Un’organizzazione che affida la progettazione dei processi a chi ragiona per procedure avrà processi rigidi, longevi, difesi con forza e progressivamente inadeguati. Un’organizzazione che affida l’esecuzione a chi ragiona per opzioni avrà processi ben disegnati ma applicati in modo incoerente, con variazioni continue e risultati imprevedibili.
La configurazione ottimale è la complementarità: l’opzionale progetta, il procedurale esegue, e un meccanismo strutturato di revisione periodica rimette i due a lavorare insieme per aggiornare ciò che non funziona più.
Il ruolo giusto per la persona giusta
Il tema va oltre i processi e tocca un principio di management più ampio: la capacità di leggere le persone per quello che sono, non per quello che sanno fare sulla carta.
Il curriculum racconta le competenze tecniche, non i filtri cognitivi. Una persona con vent’anni di esperienza nella gestione operativa potrebbe essere la scelta più ovvia per progettare un nuovo flusso di lavoro, e contemporaneamente la scelta peggiore, se il suo modo di ragionare la porterà a replicare ciò che ha sempre funzionato, in un contesto che richiede qualcosa di diverso.
Mihaly Csikszentmihalyi, nel suo lavoro sul flow, ha dimostrato che le persone esprimono il loro massimo potenziale quando il compito è allineato con le loro caratteristiche cognitive (non troppo facile, non troppo difficile), coerente con il modo in cui quella persona elabora le informazioni e affronta i problemi (Csikszentmihalyi, 1990). Mettere un opzionale a eseguire procedure ripetitive lo spegne, mettere un procedurale a progettare in assenza di vincoli lo disorienta. In entrambi i casi il risultato è lo stesso: una persona competente che performa sotto il suo potenziale, non perché non sappia fare il lavoro, ma perché quel lavoro non attiva le risorse cognitive che la rendono efficace.
La domanda che ogni organizzazione dovrebbe farsi
Prima di chiedere “come miglioriamo questo processo?”, c’è una domanda più utile: “chi lo ha progettato e chi lo presidia?”
Se la risposta è la stessa persona, e quella persona è lì da quando il processo è nato, il rischio è alto.
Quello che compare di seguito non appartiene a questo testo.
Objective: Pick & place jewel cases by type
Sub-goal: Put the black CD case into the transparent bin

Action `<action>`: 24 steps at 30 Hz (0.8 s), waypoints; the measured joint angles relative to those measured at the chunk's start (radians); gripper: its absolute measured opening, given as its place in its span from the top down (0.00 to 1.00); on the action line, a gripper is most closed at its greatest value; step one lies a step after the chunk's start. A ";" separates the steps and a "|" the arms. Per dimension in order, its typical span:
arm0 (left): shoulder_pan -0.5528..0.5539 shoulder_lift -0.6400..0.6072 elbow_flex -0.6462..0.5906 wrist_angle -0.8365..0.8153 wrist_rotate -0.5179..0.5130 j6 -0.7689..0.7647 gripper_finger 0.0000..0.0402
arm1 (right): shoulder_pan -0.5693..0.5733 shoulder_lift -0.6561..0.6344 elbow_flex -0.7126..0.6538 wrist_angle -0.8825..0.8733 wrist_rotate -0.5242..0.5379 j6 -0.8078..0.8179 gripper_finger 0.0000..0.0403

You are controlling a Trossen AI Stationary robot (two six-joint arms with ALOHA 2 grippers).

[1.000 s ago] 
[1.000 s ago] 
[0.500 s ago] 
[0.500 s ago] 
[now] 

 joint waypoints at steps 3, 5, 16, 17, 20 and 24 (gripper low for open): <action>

Il suo cervello ha costruito una relazione emotiva e cognitiva con quel processo che rende la valutazione oggettiva quasi impossibile. L’effetto IKEA, il sunk cost e il filtro procedurale lavorano insieme, in silenzio, producendo una certezza granitica: il processo funziona, il problema è altrove.
Il processo probabilmente funzionava, la domanda è se funzioni ancora; per rispondere a questa domanda serve un occhio diverso, qualcuno che guardi la struttura con la libertà di chi non ha niente da difendere.
Le aziende che funzionano davvero non sono quelle con i processi migliori ma quelle che sanno quando è il momento di rimetterli in discussione, sapendo a chi chiedere di farlo.